First, repayment begins immediately for parent student loans. This can put a damper on cash flow each month, and for those who borrow a significant amount, the payments may be substantial.
Also, parents who take on private student loans for their children may not be able to fully contribute toward other financial goals, like saving for retirement or paying off other debts like credit cards or mortgage balances.
Finally, parents are on the hook for private parent student loans – not the child – which means that a financial hardship in the future can seriously derail financial stability.
Should You Get a Private or Federal Parent Loan?
In addition to private parent student loans, borrowers may also consider their ability to secure federal parent loans for a child.
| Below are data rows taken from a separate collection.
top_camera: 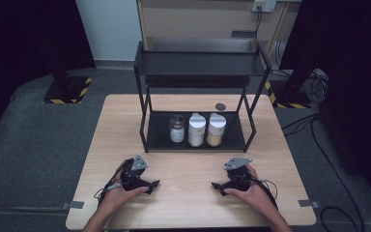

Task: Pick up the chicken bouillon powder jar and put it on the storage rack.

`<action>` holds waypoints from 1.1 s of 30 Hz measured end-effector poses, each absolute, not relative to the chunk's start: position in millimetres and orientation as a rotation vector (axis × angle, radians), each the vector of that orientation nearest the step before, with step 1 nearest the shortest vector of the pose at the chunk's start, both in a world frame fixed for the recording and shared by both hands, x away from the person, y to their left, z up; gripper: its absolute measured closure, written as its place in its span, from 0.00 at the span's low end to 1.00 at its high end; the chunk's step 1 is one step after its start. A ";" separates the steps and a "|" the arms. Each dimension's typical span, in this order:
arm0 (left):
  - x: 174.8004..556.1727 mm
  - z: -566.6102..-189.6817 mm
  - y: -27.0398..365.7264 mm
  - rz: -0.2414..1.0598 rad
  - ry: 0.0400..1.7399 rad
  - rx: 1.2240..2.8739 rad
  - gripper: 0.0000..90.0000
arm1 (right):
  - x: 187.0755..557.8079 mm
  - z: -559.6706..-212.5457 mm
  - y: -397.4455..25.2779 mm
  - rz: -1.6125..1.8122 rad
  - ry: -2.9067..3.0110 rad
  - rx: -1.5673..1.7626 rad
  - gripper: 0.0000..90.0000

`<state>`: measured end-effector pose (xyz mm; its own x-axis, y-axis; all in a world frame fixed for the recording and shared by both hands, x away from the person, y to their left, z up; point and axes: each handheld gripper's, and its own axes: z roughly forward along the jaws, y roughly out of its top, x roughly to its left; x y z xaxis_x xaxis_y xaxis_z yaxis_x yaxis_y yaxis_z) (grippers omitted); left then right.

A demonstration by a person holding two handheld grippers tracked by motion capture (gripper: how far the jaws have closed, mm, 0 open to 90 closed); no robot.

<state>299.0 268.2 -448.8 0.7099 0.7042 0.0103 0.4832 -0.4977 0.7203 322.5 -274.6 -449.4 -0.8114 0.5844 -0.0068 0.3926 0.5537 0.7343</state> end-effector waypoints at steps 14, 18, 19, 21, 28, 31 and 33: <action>298.9 -448.9 268.2 0.396 0.898 2.195 0.00 | 321.9 -449.3 -274.4 1.106 2.538 0.819 0.05; 298.9 -448.9 268.2 0.396 0.898 2.195 0.00 | 321.5 -449.4 -274.4 1.105 2.537 0.822 0.05; 298.9 -448.9 268.2 0.396 0.898 2.195 0.00 | 321.2 -449.5 -274.4 1.106 2.535 0.823 0.05; 298.8 -448.9 268.2 0.396 0.898 2.195 0.00 | 320.6 -449.6 -274.2 1.106 2.533 0.827 0.05; 299.0 -448.9 268.3 0.395 0.898 2.196 0.00 | 320.7 -449.6 -274.2 1.106 2.533 0.827 0.05; 299.0 -448.9 268.3 0.395 0.898 2.195 0.00 | 320.6 -449.6 -274.2 1.106 2.533 0.828 0.05; 299.0 -448.9 268.2 0.395 0.898 2.195 0.00 | 320.6 -449.6 -274.2 1.106 2.533 0.828 0.05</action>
<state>299.0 268.2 -448.9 0.7102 0.7039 0.0101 0.4831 -0.4978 0.7203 320.6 -274.2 -449.6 -0.8052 0.5929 -0.0062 0.3985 0.5489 0.7348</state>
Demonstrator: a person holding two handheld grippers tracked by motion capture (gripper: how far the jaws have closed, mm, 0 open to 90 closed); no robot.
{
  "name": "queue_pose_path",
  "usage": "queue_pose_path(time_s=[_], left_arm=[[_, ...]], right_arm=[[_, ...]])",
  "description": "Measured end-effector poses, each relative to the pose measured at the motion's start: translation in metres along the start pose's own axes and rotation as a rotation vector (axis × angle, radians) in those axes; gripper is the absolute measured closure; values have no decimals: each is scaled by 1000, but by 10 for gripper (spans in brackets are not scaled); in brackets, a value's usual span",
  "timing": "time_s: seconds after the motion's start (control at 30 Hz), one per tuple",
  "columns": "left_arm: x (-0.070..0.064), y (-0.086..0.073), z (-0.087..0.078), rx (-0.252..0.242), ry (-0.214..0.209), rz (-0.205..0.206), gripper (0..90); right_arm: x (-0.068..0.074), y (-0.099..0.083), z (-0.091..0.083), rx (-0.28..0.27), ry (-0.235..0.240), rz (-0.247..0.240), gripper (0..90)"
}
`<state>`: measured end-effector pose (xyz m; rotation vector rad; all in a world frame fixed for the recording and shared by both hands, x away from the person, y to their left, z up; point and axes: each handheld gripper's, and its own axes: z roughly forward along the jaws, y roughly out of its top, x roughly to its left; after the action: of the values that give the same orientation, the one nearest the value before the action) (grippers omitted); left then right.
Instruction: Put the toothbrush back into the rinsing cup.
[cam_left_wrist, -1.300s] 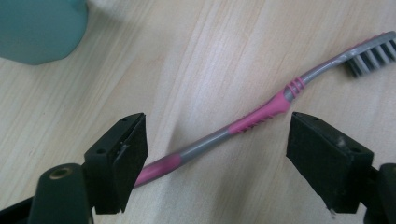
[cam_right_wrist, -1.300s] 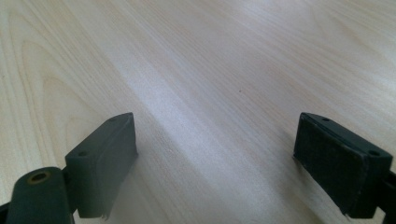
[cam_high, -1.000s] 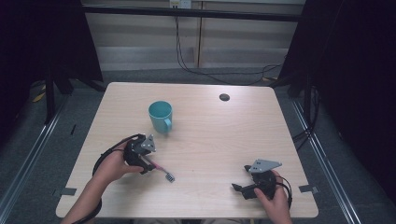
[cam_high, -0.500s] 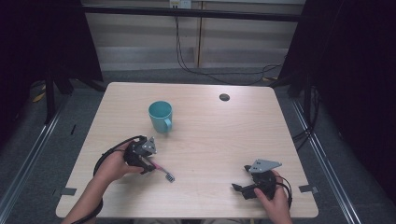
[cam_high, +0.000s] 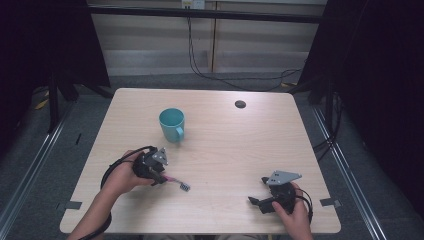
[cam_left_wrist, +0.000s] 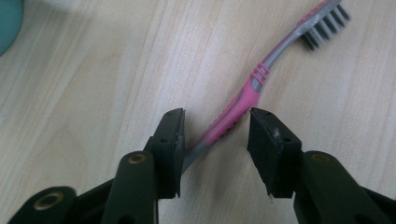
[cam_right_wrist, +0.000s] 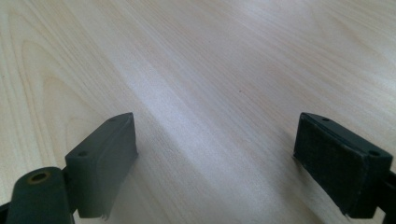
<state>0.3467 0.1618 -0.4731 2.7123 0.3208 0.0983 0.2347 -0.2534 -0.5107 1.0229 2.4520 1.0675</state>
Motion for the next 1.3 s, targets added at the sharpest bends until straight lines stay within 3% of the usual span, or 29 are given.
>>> queue_pose_path(time_s=[0.23,0.5,0.67,0.7,1.03,1.17,1.2,1.3], left_arm=[[1,2,0,14,-31,15,640],[1,4,0,22,-88,38,825],[0,6,0,43,-93,25,830],[0,5,1,26,-109,-6,831],[2,6,-16,-85,-115,-124,832],[3,6,-18,-103,-112,-129,833],[1,6,-19,-133,-114,-160,833],[1,7,-20,-149,-112,-166,833]], right_arm=[[0,0,0,0,0,0,125],[0,0,0,0,0,0,125],[0,0,0,0,0,0,125],[0,0,0,0,0,-1,125],[0,0,0,0,1,-1,125],[0,0,0,-1,1,-1,125],[0,0,0,-1,2,-2,126],[0,0,0,-1,2,-2,126]])
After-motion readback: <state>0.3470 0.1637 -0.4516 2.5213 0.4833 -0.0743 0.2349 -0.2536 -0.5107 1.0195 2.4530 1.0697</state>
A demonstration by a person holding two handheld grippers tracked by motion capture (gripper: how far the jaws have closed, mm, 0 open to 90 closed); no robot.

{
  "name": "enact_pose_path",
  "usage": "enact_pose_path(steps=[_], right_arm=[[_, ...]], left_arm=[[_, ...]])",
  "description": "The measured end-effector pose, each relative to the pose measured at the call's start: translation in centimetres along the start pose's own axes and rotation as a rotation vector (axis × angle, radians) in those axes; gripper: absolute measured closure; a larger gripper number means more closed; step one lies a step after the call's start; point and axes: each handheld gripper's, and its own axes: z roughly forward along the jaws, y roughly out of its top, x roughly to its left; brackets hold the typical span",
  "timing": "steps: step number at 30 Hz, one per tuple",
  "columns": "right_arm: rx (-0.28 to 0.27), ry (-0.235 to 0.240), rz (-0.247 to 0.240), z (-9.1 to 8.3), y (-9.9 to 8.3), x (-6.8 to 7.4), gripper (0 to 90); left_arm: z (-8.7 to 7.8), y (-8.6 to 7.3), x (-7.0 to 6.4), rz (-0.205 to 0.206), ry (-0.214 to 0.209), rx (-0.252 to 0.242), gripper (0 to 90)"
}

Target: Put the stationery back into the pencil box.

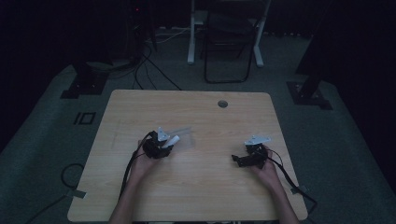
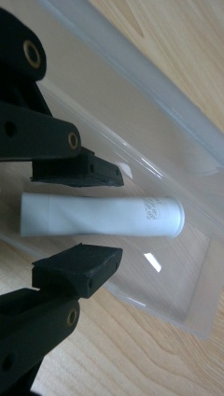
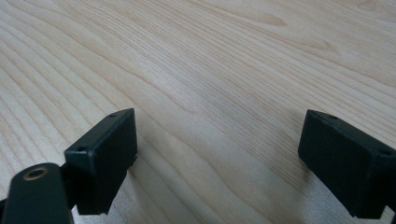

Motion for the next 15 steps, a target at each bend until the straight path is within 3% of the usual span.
enact_pose_path(steps=[9,15], right_arm=[[0.000,0.000,0.000,0.0,0.0,0.0,11.6],[0.001,0.000,0.000,0.0,0.0,0.0,11.6]], left_arm=[[-1.6,-0.1,-1.3,0.017,0.013,-0.050,58.3],[-2.4,-0.3,-3.1,0.003,-0.013,-0.088,58.3]])
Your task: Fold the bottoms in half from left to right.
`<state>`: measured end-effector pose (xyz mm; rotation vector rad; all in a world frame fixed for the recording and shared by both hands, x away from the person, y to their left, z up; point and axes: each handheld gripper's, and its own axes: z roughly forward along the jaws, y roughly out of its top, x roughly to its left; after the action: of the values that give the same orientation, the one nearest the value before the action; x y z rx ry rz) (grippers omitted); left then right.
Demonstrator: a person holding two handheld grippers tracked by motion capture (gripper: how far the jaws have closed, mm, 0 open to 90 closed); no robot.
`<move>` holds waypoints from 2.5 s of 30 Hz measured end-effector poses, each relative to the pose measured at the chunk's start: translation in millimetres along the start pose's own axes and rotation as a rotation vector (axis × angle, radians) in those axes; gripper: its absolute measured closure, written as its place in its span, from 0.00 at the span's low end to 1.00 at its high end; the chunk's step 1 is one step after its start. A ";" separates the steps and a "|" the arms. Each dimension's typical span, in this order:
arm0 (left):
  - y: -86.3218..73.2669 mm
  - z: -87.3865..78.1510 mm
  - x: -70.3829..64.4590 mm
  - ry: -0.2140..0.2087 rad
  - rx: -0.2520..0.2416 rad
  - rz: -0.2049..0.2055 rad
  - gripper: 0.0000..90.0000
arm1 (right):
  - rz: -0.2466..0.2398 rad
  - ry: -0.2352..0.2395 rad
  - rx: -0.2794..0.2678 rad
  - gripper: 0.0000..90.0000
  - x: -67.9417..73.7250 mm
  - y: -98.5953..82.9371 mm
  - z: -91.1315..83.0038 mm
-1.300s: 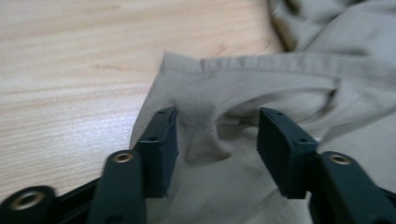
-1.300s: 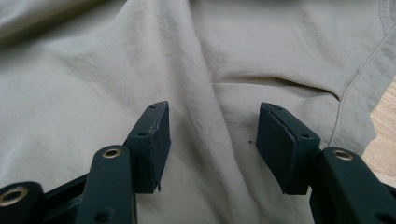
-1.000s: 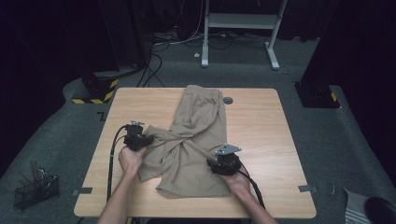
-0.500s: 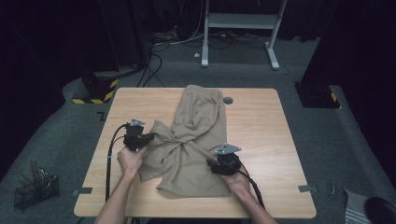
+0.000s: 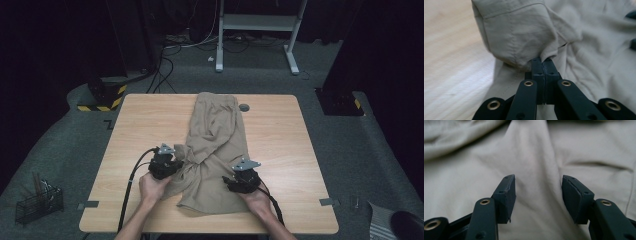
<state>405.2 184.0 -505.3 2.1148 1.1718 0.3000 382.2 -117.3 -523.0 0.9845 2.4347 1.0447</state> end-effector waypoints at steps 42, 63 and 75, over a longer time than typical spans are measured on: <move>21.3 27.4 -4.3 0.001 0.009 0.029 0.99 | 0.014 -0.021 -0.008 0.49 -11.0 25.9 29.5; 30.5 -8.9 -52.4 -0.101 -0.137 0.128 0.99 | 0.059 -0.062 0.008 0.48 -15.6 4.6 4.3; 19.9 40.5 -69.5 -0.145 0.002 0.144 0.97 | 0.050 -0.055 -0.005 0.48 -19.5 4.5 6.4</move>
<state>399.2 101.7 -513.2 2.1874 0.9397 0.2063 401.5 -125.4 -523.8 1.0629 2.3735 1.0262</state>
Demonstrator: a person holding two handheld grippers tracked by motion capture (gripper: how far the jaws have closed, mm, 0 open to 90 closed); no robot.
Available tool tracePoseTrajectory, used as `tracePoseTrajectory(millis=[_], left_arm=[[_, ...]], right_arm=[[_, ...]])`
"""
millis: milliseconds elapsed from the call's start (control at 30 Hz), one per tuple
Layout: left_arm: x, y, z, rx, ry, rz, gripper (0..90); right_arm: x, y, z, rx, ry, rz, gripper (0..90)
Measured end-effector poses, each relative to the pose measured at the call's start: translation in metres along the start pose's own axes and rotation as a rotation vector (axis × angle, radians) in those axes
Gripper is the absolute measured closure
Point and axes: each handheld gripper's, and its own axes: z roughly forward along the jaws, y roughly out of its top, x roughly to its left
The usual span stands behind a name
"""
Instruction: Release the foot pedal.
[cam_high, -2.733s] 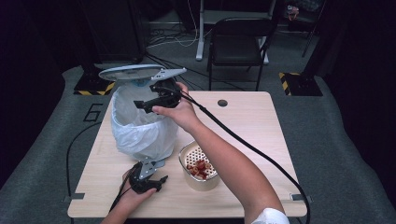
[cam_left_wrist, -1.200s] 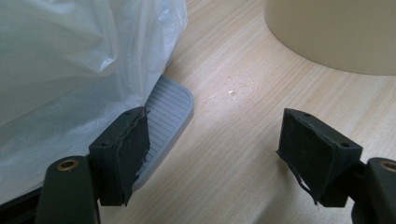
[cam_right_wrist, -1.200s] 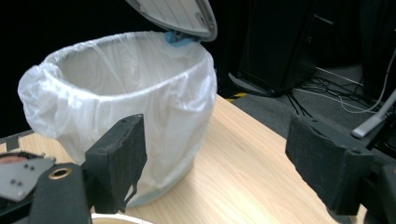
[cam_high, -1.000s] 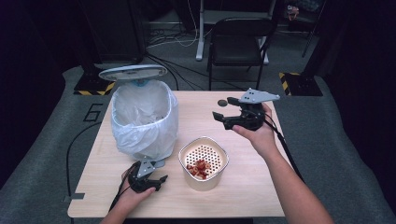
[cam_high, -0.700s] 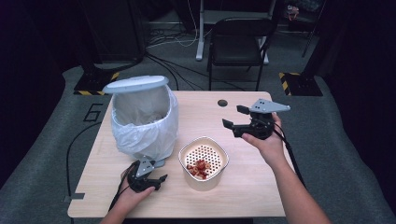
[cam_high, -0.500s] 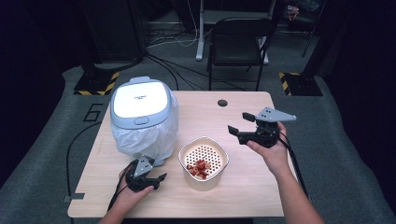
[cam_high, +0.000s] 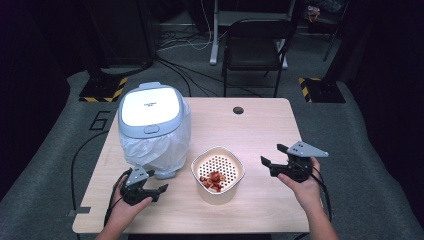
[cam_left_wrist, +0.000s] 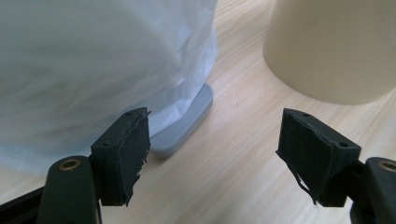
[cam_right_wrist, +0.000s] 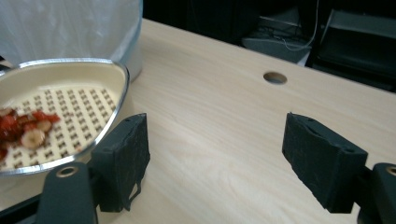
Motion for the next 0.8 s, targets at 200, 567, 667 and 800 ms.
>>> tracePoseTrajectory(millis=[200,567,667,800], left_arm=[[0.017,-0.011,-0.018,0.031,0.049,-0.005,23.2],[0.043,-0.034,-0.028,0.031,0.137,-0.120,22.3],[0.050,-0.041,-0.027,0.024,0.169,-0.145,20.8],[0.056,-0.045,-0.027,0.044,0.172,-0.164,20.5]], right_arm=[[-0.003,-0.016,-0.007,0.036,-0.060,-0.007,22.5],[-0.010,-0.042,-0.001,0.080,-0.109,0.000,22.4],[-0.008,-0.050,0.005,0.080,-0.126,-0.037,22.5],[-0.012,-0.067,0.016,0.112,-0.133,-0.012,22.4]])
With a PLUS loan from the Department of Education, parents may qualify based on a simple credit check, not necessarily their ability to repay the loan in the future. The interest rate on a federal parent student loan is fixed, currently set at 7 percent, but this may be changed by the government in the future. The benefit of a parent PLUS loan is that it can be easier to apply and get approved; however, this comes with the risk of borrowing too much.
Parents may consider private parent student loans as an alternative to federal parent loans, primarily when a lower interest rate can be secured based on strong credit history and steady income. In either case, parents need to do an in-depth review of their ability to repay the loan prior to taking on debt to fund their child’s education.